TASK GOAL
Go through the listing and count the lines with "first" in them; write only the number.

PROVIDED DATA

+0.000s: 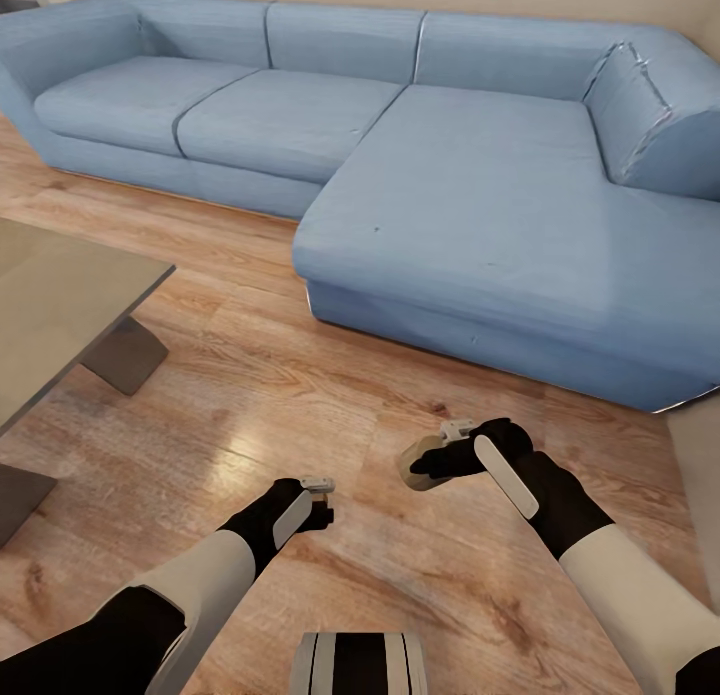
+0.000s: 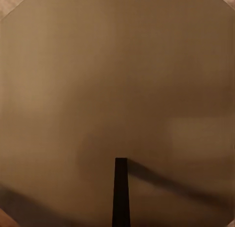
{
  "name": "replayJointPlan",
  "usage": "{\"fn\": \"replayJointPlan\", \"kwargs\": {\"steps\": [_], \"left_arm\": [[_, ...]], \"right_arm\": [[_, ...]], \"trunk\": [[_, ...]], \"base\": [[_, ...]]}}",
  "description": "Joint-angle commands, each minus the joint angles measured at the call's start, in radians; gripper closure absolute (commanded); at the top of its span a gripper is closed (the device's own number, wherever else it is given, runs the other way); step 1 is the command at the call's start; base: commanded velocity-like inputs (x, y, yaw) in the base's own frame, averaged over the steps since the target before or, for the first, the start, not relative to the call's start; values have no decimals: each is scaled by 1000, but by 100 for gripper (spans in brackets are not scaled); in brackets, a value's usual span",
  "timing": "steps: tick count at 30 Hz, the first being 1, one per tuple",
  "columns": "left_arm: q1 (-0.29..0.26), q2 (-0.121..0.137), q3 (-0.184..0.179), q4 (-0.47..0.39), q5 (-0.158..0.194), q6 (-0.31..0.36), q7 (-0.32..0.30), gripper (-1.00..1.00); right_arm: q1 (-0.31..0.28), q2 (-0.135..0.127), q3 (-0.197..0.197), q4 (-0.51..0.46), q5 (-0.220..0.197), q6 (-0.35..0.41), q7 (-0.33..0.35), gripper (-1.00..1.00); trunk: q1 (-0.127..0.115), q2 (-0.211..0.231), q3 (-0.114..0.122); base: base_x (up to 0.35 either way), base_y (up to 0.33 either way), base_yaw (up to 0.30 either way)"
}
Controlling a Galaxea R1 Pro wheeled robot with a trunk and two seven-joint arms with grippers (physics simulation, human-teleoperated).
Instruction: Place each of the two pumpkins and all three candles from the living room inside a cabinet in the living room (use any cabinet), then make sure every cabinet is closed, and position the cauldron so it is next to a table in the living room.
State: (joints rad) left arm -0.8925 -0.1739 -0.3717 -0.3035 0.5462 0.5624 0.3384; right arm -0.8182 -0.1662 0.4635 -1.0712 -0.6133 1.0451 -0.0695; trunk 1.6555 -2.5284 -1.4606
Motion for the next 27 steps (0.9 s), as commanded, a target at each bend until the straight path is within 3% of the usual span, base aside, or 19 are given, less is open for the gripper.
{"fn": "replayJointPlan", "kwargs": {"steps": [1, 8, 16, 27], "left_arm": [[0, 1, -7, -2, 11, 3, 8, -100], [0, 1, -7, -2, 11, 2, 8, -100], [0, 1, -7, -2, 11, 3, 8, -100], [0, 1, -7, -2, 12, 3, 8, -100]], "right_arm": [[-1, -1, 3, -1, -8, 2, -7, 100], [-1, -1, 3, -1, -8, 2, -7, 100], [-1, -1, 3, -1, -8, 2, -7, 100], [-1, -1, 3, -1, -8, 2, -7, 100]], "trunk": [[0, 0, -1], [0, 0, -1], [3, -2, -32], [3, -2, -32]], "base": [[0, 0, 0], [0, 0, 0], [0, 0, 0], [0, 0, 0]]}}
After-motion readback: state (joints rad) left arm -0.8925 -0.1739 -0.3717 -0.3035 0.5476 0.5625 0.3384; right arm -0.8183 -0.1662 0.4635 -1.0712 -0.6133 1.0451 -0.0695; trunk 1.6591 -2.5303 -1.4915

RESULT
2